Yes, I know - I work with such devices myself.  But I'm having trouble 
imagining why you would be likely to read those hardware registers more 
than once (typically during system setup), and also why it would be a 
problem if you did read them twice.  Registers like this are usually no 
more than a couple of clock cycles to access - similar to reading 
on-chip SRAM.  At worst, your system startup might be 50 nanoseconds 
longer than necessary.

It would be a different matter if this were in a tight critical loop, or 
if reading the register had some special effect (such as is sometimes 
the case with hardware registers).

>
>
> Another example is mask-programmed ROM or EPROM. These devices are
> usually fairly slow with access times ranging from 125 ns to 450 ns.
> Since these devicesare so slow, it is preferable to avoid unnecessary
> reads to the device. The values in a mask-programmed ROM cannot be
> changed, and the values in an EPROM can only be changed when the
> device is powered off and exposed to UV light for several minutes, so
> the values are effectively const and do not change at runtime.
>

Usually you can treat such data as const, that's true.  But again, I am 
having a hard time understanding why it might matter if you read the 
data twice (it's not /that/ slow - especially in comparison to calling a 
function in between reads), and why you can't simply store the first 
read in a local variable in cases where it /does/ matter.  And in 
microcontrollers that are fast enough for this to matter, you've 
probably got a cache that can be used.

I'm all in favour of better optimisations, but this looks like a lot of 
effort (for either the gcc developers, or for the programmer) for a 
negligible gain.

Re: Fw: Possible missed optimization opportunity with const?

[Toshi Morita]

David Brown wrote:
>> Another example is mask-programmed ROM or EPROM. These devices are
>> usually fairly slow with access times ranging from 125 ns to 450 ns.
>> Since these devicesare so slow, it is preferable to avoid unnecessary
>> reads to the device. The values in a mask-programmed ROM cannot be
>> changed, and the values in an EPROM can only be changed when the
>> device is powered off and exposed to UV light for several minutes, so
>> the values are effectively const and do not change at runtime.

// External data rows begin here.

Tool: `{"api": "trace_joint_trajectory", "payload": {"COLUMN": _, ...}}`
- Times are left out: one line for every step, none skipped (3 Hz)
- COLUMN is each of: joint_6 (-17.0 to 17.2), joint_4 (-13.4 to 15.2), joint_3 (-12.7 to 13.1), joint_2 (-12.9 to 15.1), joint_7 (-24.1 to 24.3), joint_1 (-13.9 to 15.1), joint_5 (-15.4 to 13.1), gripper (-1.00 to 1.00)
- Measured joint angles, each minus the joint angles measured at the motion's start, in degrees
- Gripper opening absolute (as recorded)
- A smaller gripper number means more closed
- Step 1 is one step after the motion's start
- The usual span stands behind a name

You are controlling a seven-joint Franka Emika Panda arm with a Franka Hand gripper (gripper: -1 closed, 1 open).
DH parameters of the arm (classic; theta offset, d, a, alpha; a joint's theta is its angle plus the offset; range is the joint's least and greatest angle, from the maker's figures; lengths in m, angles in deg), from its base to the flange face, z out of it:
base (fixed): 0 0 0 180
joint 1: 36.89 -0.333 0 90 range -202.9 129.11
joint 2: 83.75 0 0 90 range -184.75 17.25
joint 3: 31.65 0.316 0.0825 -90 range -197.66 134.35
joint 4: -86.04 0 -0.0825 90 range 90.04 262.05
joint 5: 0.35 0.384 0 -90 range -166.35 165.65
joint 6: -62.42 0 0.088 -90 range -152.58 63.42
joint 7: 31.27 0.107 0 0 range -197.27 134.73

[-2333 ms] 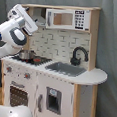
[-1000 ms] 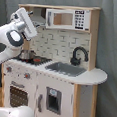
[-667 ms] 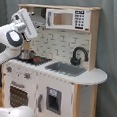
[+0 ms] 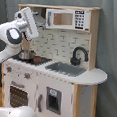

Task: Play with the kitchen

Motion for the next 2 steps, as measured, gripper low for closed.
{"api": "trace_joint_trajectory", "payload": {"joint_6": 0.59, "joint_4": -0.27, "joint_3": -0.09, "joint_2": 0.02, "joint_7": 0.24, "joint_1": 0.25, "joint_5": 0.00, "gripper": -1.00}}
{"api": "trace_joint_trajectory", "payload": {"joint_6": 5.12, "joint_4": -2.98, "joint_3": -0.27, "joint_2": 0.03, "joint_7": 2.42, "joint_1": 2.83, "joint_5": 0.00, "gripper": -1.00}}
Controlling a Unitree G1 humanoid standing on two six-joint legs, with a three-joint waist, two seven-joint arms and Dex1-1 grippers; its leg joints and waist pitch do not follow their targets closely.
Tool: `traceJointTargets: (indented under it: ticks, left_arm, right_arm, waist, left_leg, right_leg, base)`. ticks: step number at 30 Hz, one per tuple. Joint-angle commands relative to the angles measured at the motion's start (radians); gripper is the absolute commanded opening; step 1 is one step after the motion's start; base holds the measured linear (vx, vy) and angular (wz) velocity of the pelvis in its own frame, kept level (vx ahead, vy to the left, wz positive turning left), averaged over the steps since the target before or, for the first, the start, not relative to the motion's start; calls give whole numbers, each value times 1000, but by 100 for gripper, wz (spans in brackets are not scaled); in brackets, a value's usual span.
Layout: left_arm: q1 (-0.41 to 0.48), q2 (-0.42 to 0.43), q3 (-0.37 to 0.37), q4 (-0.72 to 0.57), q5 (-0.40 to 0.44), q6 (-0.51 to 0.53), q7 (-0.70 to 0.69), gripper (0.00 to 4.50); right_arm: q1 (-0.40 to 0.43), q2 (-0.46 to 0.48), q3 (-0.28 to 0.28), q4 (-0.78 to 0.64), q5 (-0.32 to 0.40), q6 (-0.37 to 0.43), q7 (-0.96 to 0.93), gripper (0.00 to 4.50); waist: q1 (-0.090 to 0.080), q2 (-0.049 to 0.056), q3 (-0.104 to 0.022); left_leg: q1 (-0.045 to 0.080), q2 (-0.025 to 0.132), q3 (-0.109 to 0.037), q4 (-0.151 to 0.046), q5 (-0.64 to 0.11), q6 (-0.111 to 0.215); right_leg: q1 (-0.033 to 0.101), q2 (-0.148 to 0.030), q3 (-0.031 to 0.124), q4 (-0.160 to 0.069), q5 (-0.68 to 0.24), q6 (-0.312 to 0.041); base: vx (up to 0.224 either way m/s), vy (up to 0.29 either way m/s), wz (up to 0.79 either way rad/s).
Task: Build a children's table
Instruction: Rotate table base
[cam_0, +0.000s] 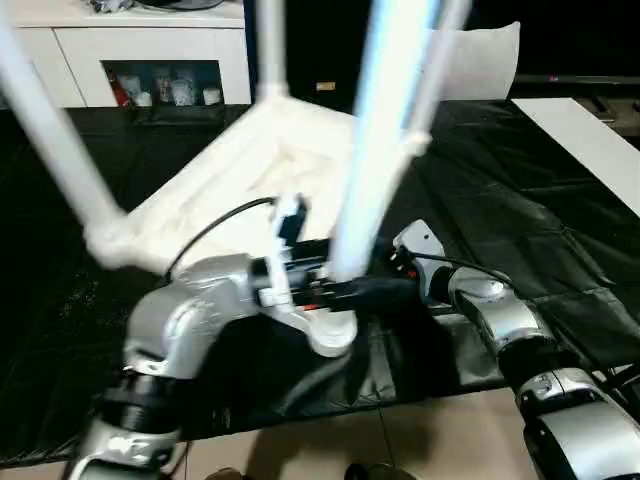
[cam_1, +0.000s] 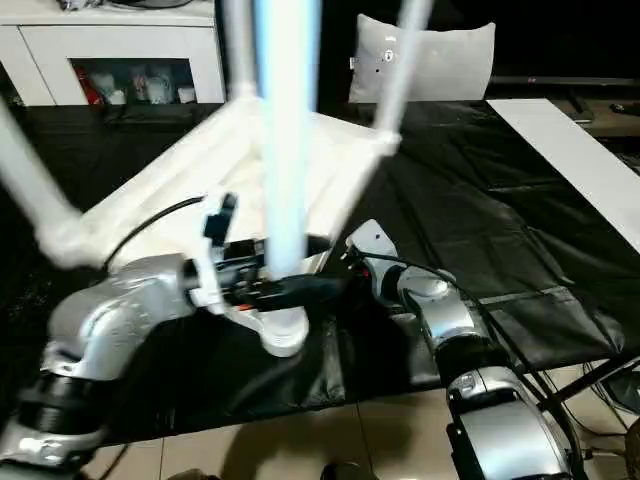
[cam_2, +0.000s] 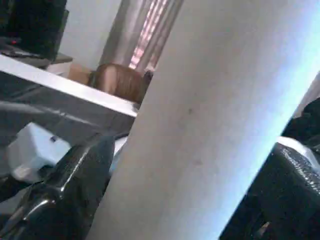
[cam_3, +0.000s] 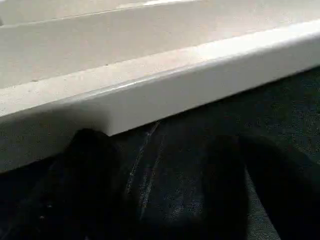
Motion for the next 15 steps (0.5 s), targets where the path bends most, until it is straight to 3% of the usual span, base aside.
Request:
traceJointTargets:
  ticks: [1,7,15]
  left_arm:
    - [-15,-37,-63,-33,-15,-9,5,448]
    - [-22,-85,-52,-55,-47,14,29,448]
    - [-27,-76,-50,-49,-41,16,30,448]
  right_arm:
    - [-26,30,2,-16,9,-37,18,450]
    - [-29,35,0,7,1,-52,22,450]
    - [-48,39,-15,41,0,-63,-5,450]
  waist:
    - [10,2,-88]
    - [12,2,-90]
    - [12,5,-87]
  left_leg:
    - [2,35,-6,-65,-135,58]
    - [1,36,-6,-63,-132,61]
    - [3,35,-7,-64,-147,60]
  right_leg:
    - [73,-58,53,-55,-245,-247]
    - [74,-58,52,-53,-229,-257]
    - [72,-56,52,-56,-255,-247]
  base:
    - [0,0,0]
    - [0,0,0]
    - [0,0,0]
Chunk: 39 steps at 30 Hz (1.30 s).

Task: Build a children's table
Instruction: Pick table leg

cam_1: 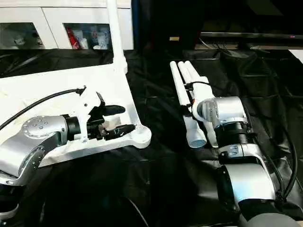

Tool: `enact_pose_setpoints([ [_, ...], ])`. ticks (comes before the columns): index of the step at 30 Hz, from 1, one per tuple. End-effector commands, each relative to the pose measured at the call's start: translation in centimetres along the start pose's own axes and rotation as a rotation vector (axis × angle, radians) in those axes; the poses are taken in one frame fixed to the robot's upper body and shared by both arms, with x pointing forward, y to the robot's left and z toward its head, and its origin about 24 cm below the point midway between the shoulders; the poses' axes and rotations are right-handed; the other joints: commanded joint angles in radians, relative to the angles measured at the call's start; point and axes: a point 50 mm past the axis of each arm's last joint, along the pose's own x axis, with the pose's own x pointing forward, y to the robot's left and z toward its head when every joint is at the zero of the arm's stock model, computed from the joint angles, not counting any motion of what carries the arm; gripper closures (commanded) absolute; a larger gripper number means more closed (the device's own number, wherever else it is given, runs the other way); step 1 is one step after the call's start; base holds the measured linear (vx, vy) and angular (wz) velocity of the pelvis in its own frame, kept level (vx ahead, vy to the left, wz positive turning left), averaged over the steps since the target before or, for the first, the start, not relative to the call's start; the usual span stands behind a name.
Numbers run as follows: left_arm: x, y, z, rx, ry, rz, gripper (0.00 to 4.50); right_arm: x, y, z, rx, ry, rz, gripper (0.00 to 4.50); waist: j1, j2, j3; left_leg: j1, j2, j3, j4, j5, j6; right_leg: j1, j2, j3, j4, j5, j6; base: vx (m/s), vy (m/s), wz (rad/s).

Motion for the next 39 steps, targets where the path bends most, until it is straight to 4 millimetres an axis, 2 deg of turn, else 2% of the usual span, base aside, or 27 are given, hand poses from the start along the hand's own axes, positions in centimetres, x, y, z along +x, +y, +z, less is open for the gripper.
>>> enact_pose_setpoints([
  [1, 0.0, -0.5, 0.5, 0.020, -0.005, -0.031, 0.73, 0.0, 0.4, -0.2, 0.019, 0.037, 0.044, 1.25, 0.003, -0.010, -0.090, 0.034, 0.044, -0.024, -0.061, -0.278, -0.033, 0.044, -0.040, 0.034, -0.064, -0.313, -0.185, 0.000, 0.000, 0.00],
  [3, 0.0, -0.5, 0.5, 0.021, -0.005, -0.036, 0.73, 0.1, 0.4, -0.4, 0.010, 0.051, 0.042, 1.25, 0.004, -0.009, -0.089, 0.034, 0.045, -0.024, -0.061, -0.275, -0.034, 0.043, -0.041, 0.034, -0.064, -0.315, -0.186, 0.000, 0.000, 0.00],
  [4, 0.0, -0.7, 0.5, 0.021, -0.006, -0.047, 0.64, 0.2, 0.4, -0.8, 0.005, 0.080, 0.040, 1.42, 0.004, -0.011, -0.092, 0.035, 0.046, -0.023, -0.060, -0.275, -0.034, 0.044, -0.042, 0.034, -0.064, -0.316, -0.187, 0.000, 0.000, 0.00],
  [5, 0.1, -0.7, 0.5, 0.021, -0.006, -0.050, 0.60, 0.3, 0.4, -0.9, 0.005, 0.085, 0.040, 1.53, 0.006, -0.008, -0.091, 0.035, 0.046, -0.024, -0.060, -0.271, -0.037, 0.042, -0.043, 0.035, -0.064, -0.317, -0.190, 0.000, 0.000, 0.00],
  [8, 0.1, -0.9, 0.5, 0.026, -0.003, -0.071, 0.60, 0.5, 0.4, -1.3, 0.001, 0.112, 0.027, 1.60, 0.006, -0.008, -0.092, 0.035, 0.046, -0.023, -0.059, -0.272, -0.042, 0.042, -0.043, 0.035, -0.062, -0.310, -0.194, 0.000, 0.000, 0.00],
  [9, 0.2, -1.0, 0.6, 0.036, 0.002, -0.077, 0.60, 0.6, 0.3, -1.5, 0.001, 0.120, 0.024, 1.75, 0.005, -0.015, -0.091, 0.034, 0.046, -0.023, -0.059, -0.276, -0.041, 0.042, -0.043, 0.035, -0.063, -0.320, -0.192, 0.000, 0.000, 0.00],
  [14, 0.1, -0.6, 0.7, 0.043, 0.006, -0.062, 0.60, 0.8, 0.2, -2.0, -0.003, 0.142, 0.018, 2.24, 0.005, -0.007, -0.085, 0.036, 0.045, -0.026, -0.062, -0.319, -0.059, 0.037, -0.041, 0.035, -0.067, -0.363, -0.170, 0.000, 0.000, 0.00],
  [15, 0.1, -0.5, 0.7, 0.046, 0.009, -0.059, 0.60, 0.9, 0.1, -2.1, -0.001, 0.145, 0.015, 2.34, 0.004, -0.009, -0.086, 0.037, 0.045, -0.026, -0.062, -0.325, -0.061, 0.037, -0.042, 0.035, -0.067, -0.366, -0.168, 0.000, 0.000, 0.00],
  [19, 0.1, -0.1, 0.5, 0.070, 0.032, -0.039, 0.60, 1.0, -0.2, -2.4, 0.023, 0.142, 0.001, 2.58, 0.004, -0.004, -0.085, 0.040, 0.045, -0.028, -0.063, -0.352, -0.070, 0.034, -0.041, 0.035, -0.070, -0.383, -0.161, 0.000, 0.000, 0.00],
  [21, 0.2, 0.0, 0.5, 0.067, 0.030, -0.024, 0.60, 1.0, -0.4, -2.6, 0.035, 0.139, -0.002, 2.61, 0.006, 0.000, -0.088, 0.041, 0.045, -0.029, -0.063, -0.349, -0.075, 0.036, -0.041, 0.034, -0.067, -0.368, -0.167, 0.000, 0.000, 0.00],
  [23, 0.3, 0.2, 0.6, 0.046, 0.023, -0.019, 0.31, 1.1, -0.5, -2.6, 0.040, 0.136, -0.006, 2.63, 0.006, 0.003, -0.087, 0.042, 0.045, -0.029, -0.063, -0.364, -0.080, 0.035, -0.040, 0.034, -0.067, -0.359, -0.173, 0.000, 0.000, 0.00],
  [27, 0.5, 0.9, 1.1, -0.030, -0.010, 0.019, 0.05, 1.1, -0.7, -2.8, 0.093, 0.110, 0.002, 2.63, 0.008, 0.008, -0.088, 0.044, 0.043, -0.029, -0.062, -0.378, -0.083, 0.036, -0.039, 0.033, -0.066, -0.337, -0.189, 0.000, 0.000, 0.00],
  [32, 0.8, 1.5, 1.6, -0.057, -0.053, 0.053, 0.00, 1.0, -1.0, -2.8, 0.123, 0.098, 0.000, 2.63, 0.010, 0.003, -0.091, 0.043, 0.042, -0.030, -0.060, -0.374, -0.077, 0.039, -0.041, 0.031, -0.069, -0.351, -0.182, 0.000, 0.000, 0.00],
  [33, 1.0, 1.9, 1.9, -0.120, -0.095, 0.086, 0.00, 1.0, -1.1, -2.9, 0.156, 0.083, 0.006, 2.63, 0.009, 0.001, -0.090, 0.042, 0.041, -0.028, -0.060, -0.367, -0.074, 0.040, -0.041, 0.032, -0.068, -0.348, -0.186, 0.000, 0.000, 0.00],
  [34, 1.3, 2.2, 2.2, -0.172, -0.130, 0.105, 0.00, 0.9, -1.1, -2.7, 0.172, 0.055, 0.019, 2.63, 0.012, 0.004, -0.091, 0.045, 0.042, -0.029, -0.058, -0.367, -0.075, 0.039, -0.041, 0.032, -0.070, -0.349, -0.186, 0.000, 0.000, 0.00],
  [37, 1.8, 2.5, 2.9, -0.289, -0.196, 0.125, 0.00, 0.6, -1.1, -2.2, 0.201, -0.034, 0.058, 2.63, 0.016, -0.003, -0.092, 0.041, 0.041, -0.028, -0.059, -0.356, -0.066, 0.043, -0.040, 0.030, -0.070, -0.330, -0.186, 0.000, 0.000, 0.00],
  [39, 2.2, 2.4, 3.1, -0.359, -0.215, 0.120, 0.00, 0.3, -1.1, -1.9, 0.219, -0.102, 0.083, 2.63, 0.017, -0.003, -0.095, 0.040, 0.041, -0.029, -0.058, -0.346, -0.054, 0.046, -0.043, 0.030, -0.071, -0.337, -0.181, 0.000, 0.000, 0.00],
])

> Usually you can treat such data as const, that's true.  But again, I am 
> having a hard time understanding why it might matter if you read the 
> data twice (it's not /that/ slow - especially in comparison to calling a 
> function in between reads), and why you can't simply store the first 
> read in a local variable in cases where it /does/ matter.  And in 
> microcontrollers that are fast enough for this to matter, you've 

> probably got a cache that can be used.

I've worked on one platform with a dual ARM7 running at 100 Mhz and no cache.
ROMs had a cycle time of 450 ns, and the processor has a cycle time of 10 ns.
So it's 45 clock cycles to access ROM.
> I'm all in favour of better optimisations, but this looks like a lot of 

> effort (for either the gcc developers, or for the programmer) for a
> negligible gain.

If you look at my original message, you will see that this optimization is
already implemented and works for the case where pfoo = &foo.

It fails when foo is replaced with a (const int * const) address.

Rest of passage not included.